Right. My venue friends will be mad at me for saying, but yeah I think there’s a major discrepancy with the amount of talent and things happening here and the venues able to take it on and do it right. Something I can say across the board is I’ve felt the venues are strict about the ways they think they need to make money, so they’re very hard on the people who put on the shows, they’re very restricting, and it doesn’t allow for the types of conversations that can make shows better and build audiences. So they say, OK that one show wasn’t financially beneficial for us, and frankly we’re going to give you a hard time while you’re doing the show. I can’t tell you how many times I’ve been harassed during a show by the venue managers, and it’s like you wonder why we can’t develop real relationships that are necessary to make things grow, and get better over time.

With some venues you need to deal with major promoters, which is rarely the rarely the right fit for our artists, and then dealing with the completely DIY venues can be challenging as well. Walk up traffic doesn’t exist, they don’t have much of their own marketing, so you’re responsible for all of that, and when you’re trying to develop an artist that’s tough. So I think we’re in kind of a weird middle ground. That said, I’ve noticed a lot of warehouse parties popping up, I’ve noticed of promoters start to get hip to the fact that people want to hear some new shit… respect to Cooper at Faraway, he throws one of the best parties in the city, with no set venue, he does his thing and I want more people like that who are passionate enough to take this on. Venues that need to book every night can’t be as passionate.

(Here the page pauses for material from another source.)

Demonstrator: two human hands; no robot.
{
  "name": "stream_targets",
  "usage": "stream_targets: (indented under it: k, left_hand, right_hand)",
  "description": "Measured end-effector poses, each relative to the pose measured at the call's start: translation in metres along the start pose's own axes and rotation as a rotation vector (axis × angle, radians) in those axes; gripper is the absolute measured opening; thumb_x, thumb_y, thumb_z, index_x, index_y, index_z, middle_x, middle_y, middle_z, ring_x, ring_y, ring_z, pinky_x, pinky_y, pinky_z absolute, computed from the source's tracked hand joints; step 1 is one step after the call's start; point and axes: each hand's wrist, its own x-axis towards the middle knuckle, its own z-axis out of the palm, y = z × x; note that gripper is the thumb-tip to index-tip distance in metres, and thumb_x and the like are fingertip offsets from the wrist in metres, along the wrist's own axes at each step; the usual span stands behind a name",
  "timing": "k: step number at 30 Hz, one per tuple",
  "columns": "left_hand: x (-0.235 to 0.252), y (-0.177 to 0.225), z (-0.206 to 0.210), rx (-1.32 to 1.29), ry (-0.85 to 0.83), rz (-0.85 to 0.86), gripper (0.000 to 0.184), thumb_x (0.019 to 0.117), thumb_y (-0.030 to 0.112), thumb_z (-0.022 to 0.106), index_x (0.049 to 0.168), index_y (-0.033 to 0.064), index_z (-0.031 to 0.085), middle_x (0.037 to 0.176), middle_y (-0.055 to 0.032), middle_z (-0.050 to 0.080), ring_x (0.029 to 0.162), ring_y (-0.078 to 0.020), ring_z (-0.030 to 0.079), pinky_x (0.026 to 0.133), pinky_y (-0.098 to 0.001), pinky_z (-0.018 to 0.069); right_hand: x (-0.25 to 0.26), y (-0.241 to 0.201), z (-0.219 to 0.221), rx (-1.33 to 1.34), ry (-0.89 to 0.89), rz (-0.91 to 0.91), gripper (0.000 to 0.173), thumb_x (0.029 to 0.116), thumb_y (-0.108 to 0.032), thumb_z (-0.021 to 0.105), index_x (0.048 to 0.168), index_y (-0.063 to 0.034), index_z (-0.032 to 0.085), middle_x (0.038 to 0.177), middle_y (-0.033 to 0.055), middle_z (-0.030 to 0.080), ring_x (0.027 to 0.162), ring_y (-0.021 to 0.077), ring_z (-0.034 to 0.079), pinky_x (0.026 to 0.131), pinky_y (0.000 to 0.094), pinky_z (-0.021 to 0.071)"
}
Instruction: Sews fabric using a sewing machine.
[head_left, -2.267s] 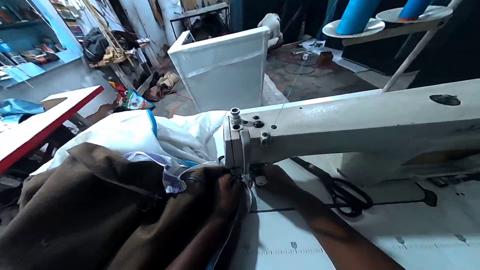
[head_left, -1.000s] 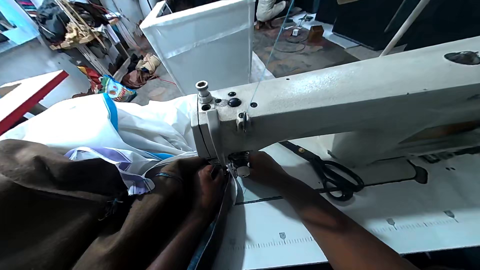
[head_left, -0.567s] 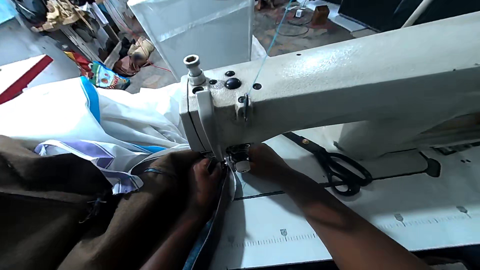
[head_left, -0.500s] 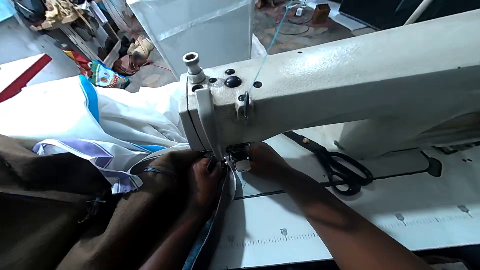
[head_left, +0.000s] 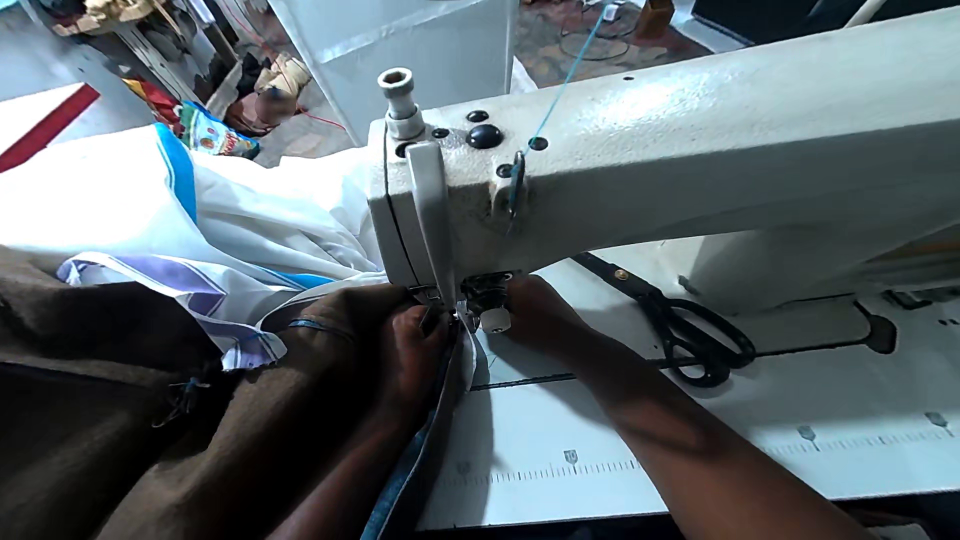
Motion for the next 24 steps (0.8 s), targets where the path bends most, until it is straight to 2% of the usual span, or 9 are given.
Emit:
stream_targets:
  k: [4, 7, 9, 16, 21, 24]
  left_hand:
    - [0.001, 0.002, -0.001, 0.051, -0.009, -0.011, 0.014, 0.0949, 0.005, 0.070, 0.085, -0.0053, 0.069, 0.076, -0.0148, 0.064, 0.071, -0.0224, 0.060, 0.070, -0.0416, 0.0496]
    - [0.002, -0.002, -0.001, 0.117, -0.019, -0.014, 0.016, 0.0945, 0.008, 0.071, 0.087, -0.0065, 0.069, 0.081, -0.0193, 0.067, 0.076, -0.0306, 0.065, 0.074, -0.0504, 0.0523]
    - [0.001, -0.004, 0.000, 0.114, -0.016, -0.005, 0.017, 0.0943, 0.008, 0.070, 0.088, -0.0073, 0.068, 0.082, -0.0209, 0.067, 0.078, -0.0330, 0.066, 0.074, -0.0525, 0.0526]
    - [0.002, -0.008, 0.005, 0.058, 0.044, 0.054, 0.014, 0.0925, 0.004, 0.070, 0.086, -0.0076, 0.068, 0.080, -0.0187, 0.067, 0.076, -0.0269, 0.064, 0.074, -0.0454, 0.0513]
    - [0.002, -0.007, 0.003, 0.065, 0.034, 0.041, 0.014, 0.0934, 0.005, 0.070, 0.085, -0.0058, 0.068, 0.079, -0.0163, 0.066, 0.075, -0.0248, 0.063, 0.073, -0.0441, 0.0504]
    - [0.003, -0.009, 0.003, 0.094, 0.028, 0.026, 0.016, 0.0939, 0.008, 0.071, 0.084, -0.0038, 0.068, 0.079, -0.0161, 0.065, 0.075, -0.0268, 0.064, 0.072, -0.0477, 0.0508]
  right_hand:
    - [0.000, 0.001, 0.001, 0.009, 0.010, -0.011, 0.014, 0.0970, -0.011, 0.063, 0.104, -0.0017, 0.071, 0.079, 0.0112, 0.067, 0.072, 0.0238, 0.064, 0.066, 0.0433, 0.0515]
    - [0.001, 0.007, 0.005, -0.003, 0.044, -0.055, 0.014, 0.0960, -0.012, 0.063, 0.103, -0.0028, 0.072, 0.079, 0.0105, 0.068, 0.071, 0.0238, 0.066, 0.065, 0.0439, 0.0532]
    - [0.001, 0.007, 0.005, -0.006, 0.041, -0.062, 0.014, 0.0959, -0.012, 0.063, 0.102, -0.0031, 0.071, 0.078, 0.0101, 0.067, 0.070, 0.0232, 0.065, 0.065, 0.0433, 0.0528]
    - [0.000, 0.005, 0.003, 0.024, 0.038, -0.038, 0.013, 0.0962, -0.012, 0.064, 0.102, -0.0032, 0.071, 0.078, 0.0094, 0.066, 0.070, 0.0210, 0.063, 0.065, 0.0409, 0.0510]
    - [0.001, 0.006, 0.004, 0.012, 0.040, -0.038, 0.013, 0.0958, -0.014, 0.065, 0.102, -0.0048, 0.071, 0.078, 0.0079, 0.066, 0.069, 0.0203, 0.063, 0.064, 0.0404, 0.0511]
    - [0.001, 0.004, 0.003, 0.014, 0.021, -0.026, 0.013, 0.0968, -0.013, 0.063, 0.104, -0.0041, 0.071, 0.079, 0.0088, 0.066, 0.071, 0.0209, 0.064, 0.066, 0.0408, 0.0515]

OK now for the big one, the one people really care about-- what's your favorite Taco?

Damn. Ok, favorite taco, I hate to take the easy route but there are two right here in our neighborhood that I just can’t get enough of. Huarache Azteca, everything there is amazing. Suadero taco or Al Pastor taco, money. Then the duck confit taco at Cacao Mexicatessan, god. It sticks with you and has a really distinct flavor with the pickled radish. So good. That’s on some wow stuff for me.